Task objective: Every line with the string "request" should be copied from the data.

** Available data follows **

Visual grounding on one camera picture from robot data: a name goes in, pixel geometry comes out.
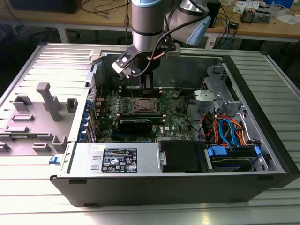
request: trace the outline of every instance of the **power supply label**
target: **power supply label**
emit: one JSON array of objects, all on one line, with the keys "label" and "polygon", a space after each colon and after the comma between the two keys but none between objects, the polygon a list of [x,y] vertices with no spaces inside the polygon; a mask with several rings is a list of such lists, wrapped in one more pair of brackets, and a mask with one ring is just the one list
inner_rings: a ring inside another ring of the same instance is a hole
[{"label": "power supply label", "polygon": [[104,149],[102,172],[137,173],[137,149]]}]

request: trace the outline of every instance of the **circuit board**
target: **circuit board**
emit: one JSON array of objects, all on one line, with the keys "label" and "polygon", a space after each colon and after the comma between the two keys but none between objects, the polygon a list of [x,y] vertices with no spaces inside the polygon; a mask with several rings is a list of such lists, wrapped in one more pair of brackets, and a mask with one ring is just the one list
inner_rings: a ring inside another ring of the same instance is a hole
[{"label": "circuit board", "polygon": [[[138,97],[121,97],[116,91],[104,96],[104,112],[99,116],[101,126],[101,136],[98,142],[105,143],[157,143],[160,140],[191,140],[191,131],[184,115],[185,98],[184,96],[173,97],[173,90],[163,90],[158,98],[145,99]],[[153,123],[152,131],[148,134],[118,134],[114,128],[120,111],[130,113],[140,112],[143,116],[144,111],[153,110],[151,120],[158,120],[158,113],[162,114],[161,123]]]}]

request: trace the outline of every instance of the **motherboard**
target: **motherboard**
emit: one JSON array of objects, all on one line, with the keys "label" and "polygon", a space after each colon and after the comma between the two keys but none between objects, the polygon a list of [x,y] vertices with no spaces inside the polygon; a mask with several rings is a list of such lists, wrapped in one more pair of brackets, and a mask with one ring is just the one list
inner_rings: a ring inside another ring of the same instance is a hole
[{"label": "motherboard", "polygon": [[98,142],[191,140],[190,125],[184,114],[187,98],[174,90],[161,90],[158,97],[121,95],[113,90],[100,99]]}]

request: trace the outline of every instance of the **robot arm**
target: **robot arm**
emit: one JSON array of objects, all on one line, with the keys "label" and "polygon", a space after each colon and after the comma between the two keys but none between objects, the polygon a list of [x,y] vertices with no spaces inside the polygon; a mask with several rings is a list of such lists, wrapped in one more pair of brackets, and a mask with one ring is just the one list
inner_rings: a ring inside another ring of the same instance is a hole
[{"label": "robot arm", "polygon": [[[133,46],[112,65],[116,72],[127,78],[152,73],[159,66],[160,57],[169,50],[162,46],[170,36],[178,41],[197,45],[210,23],[207,0],[131,2]],[[141,72],[136,73],[133,66]]]}]

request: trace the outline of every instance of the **slotted aluminum surface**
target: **slotted aluminum surface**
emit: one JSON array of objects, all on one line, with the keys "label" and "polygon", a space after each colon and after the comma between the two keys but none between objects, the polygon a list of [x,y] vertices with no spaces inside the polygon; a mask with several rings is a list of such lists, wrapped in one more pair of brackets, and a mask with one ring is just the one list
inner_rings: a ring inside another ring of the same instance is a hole
[{"label": "slotted aluminum surface", "polygon": [[[88,55],[98,45],[48,44],[37,50],[24,66],[24,78],[6,93],[0,116],[12,110],[16,92],[29,93],[39,81],[50,81],[52,94],[61,99],[80,95],[89,70]],[[188,53],[219,55],[220,50],[190,50]],[[297,90],[278,68],[259,52],[222,51],[232,57],[279,137],[300,167],[300,102]],[[169,206],[76,208],[48,180],[60,166],[49,166],[48,156],[0,157],[1,224],[299,224],[300,180],[283,189],[268,190],[250,202]]]}]

** End of Available data **

Solution to the problem:
request: trace the outline of every instance of the **power supply label**
request: trace the outline of every instance of the **circuit board**
request: trace the outline of every instance of the **motherboard**
request: trace the outline of every instance of the **robot arm**
request: trace the outline of every instance of the **slotted aluminum surface**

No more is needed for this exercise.